OK, it's that time of year. 2010 is coming to a close. The holidays are here. The semester is ending. It's time to be thinking about everything we have accomplished this year and begin thinking about 2011. This is going to be my final post of the fall semester and my final post (at least for class) about the question of authenticity. My inquiry into this question of what makes an authentic performance is certainly not coming to a close ... that is a question, I'm sure, that is going to follow me for the rest of my career. And I'm okay with that.

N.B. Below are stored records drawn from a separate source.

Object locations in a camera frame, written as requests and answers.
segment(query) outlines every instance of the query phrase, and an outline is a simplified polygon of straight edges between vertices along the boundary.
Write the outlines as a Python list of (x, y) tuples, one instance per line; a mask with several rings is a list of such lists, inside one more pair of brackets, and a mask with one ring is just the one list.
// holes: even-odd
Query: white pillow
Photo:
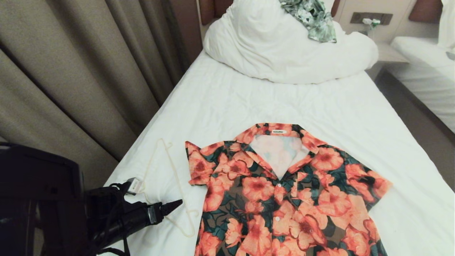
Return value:
[(249, 77), (291, 84), (347, 77), (376, 63), (371, 39), (334, 27), (337, 43), (320, 43), (278, 0), (234, 0), (208, 29), (204, 50)]
[(455, 48), (455, 0), (442, 0), (443, 8), (439, 21), (438, 46)]
[(323, 0), (322, 2), (324, 3), (325, 6), (325, 12), (331, 12), (335, 0)]

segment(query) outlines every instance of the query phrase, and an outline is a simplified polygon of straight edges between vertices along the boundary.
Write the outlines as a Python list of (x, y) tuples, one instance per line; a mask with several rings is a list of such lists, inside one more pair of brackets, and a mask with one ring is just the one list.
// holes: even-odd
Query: wall
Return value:
[(438, 37), (438, 25), (413, 22), (408, 19), (416, 0), (341, 0), (334, 20), (347, 33), (365, 30), (362, 24), (350, 24), (354, 12), (391, 13), (389, 25), (378, 26), (374, 32), (377, 42), (391, 42), (396, 36)]
[(196, 11), (199, 13), (199, 3), (196, 3), (196, 1), (198, 0), (170, 0), (190, 63), (192, 63), (202, 51), (198, 19), (199, 24), (201, 24), (201, 21), (199, 15), (196, 15)]

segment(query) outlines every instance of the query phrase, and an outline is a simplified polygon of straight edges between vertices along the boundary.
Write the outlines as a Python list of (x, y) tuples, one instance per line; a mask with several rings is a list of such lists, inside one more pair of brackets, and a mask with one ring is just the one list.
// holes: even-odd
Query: shirt label
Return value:
[(285, 134), (285, 133), (287, 133), (287, 131), (286, 130), (272, 130), (272, 133)]

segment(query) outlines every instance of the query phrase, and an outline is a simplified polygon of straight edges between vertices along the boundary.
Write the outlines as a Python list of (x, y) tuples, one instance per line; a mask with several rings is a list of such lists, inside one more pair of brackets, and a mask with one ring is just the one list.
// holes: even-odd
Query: green floral fabric
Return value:
[(281, 6), (308, 29), (308, 37), (319, 42), (336, 42), (332, 15), (319, 0), (280, 0)]

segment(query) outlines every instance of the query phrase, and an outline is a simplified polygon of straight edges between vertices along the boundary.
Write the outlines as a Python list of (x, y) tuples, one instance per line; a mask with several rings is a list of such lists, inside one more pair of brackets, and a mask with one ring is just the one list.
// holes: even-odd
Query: plug
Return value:
[(131, 178), (127, 180), (131, 182), (130, 187), (126, 191), (127, 194), (136, 195), (142, 187), (143, 181), (138, 178)]
[(364, 24), (366, 24), (366, 25), (371, 25), (371, 24), (373, 23), (373, 21), (372, 21), (371, 19), (369, 19), (369, 18), (364, 18), (364, 19), (362, 20), (362, 22), (363, 22)]
[(371, 21), (371, 23), (372, 23), (373, 25), (377, 26), (377, 25), (381, 24), (381, 21), (378, 20), (378, 19), (373, 19), (373, 20)]

Over the course of the semester, here are some of the criteria for authenticity that I have come across in my research or in my own responses to that research. An authentic performance must:
- be compelling. To be compelled is to feel moved.
- have an audience. Not just any audience, but a willing, imaginative, and constructive audience.
- a transmissible essence (Benjamin)
- have a voice "that is constructed and expressed visually and orally, and ... heard, perceived, and constructed" (Royster)
- have a basis in biology and in our bodies in discrete energy centers (Reidel)
- have a sense of immediacy (Reidel)

In response to my own musings about how critical the audience is, I have included a short video clip from ADK Shakespeare's production of 3 Henry VI on April 19, 2008. I wasn't able to upload the shorter clip, so please take special note of the audience between timestamp 1:06 and 1:12. Richard and Edward and talking about seeing three suns in the sky, and two audience members actually LOOK! This moment has tickled me since I first watched the video of this performance, and after this semester of research, I am finally able to say exactly why:


Greg Davies (Richard) and Michael Pauley (Edward) have drawn the audience into the story. The audience is willing to construct this imaginary world with Greg and Mike, even going so far as to look at the organ loft in order to see the three fair suns that Richard and Edward describe.

Enjoy! And thank you for a wonderful semester.